Trading Mookie Betts was, and still is, a travesty, but the Sox lead baseball in dead money this season when you look at Rusney Castillo and the payments for David Price. Add in an injured Dustin Pedroia, a hopefully rebuilt Chris Sale in 2021 or 2022, and always uncertain Nathan Eovaldi, and there’s great incentive to be creative. Even with Mookie Betts out of the picture, the Sox can salvage a core of Xander Bogaerts and Rafael Devers.

Although a Betts-Myers (not to be confused with former pitcher Brett Myers) swap was rumored before the ultimate deal with the Dodgers, a Myers acquisition could still benefit the Red Sox, even if Myers isn’t the player he looked like he could be at the start of his career. Rather than the Padres taking on salary for the Red Sox, Boston would be doing so to reload the farm system. Word out of San Diego earlier this spring was that pitcher Cal Quantrill, catcher Luis Campusano, and infielder Gabriel Arias are all on the table. And maybe that’s still something that could happen, even without a Mookie Betts on the table.

Chaim Bloom was hired to be creative.

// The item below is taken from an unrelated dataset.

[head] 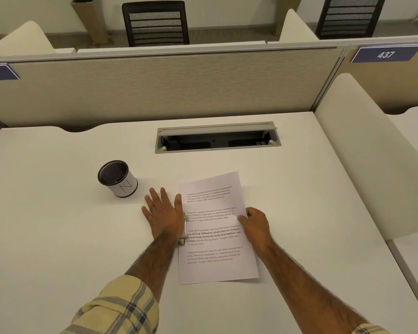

That was the calling card of the front office of which he was a part in Tampa Bay - particularly with pitching. Maybe he can figure out a way to pick up some top prospects, take on a contact structured to benefit a high-payroll team, and give fans a reason to cheer again in 2021. The Red Sox are essentially the worst team in baseball now, but he’s up to the challenge. Is Wil Myers ready to to excise his Fenway Park ghosts?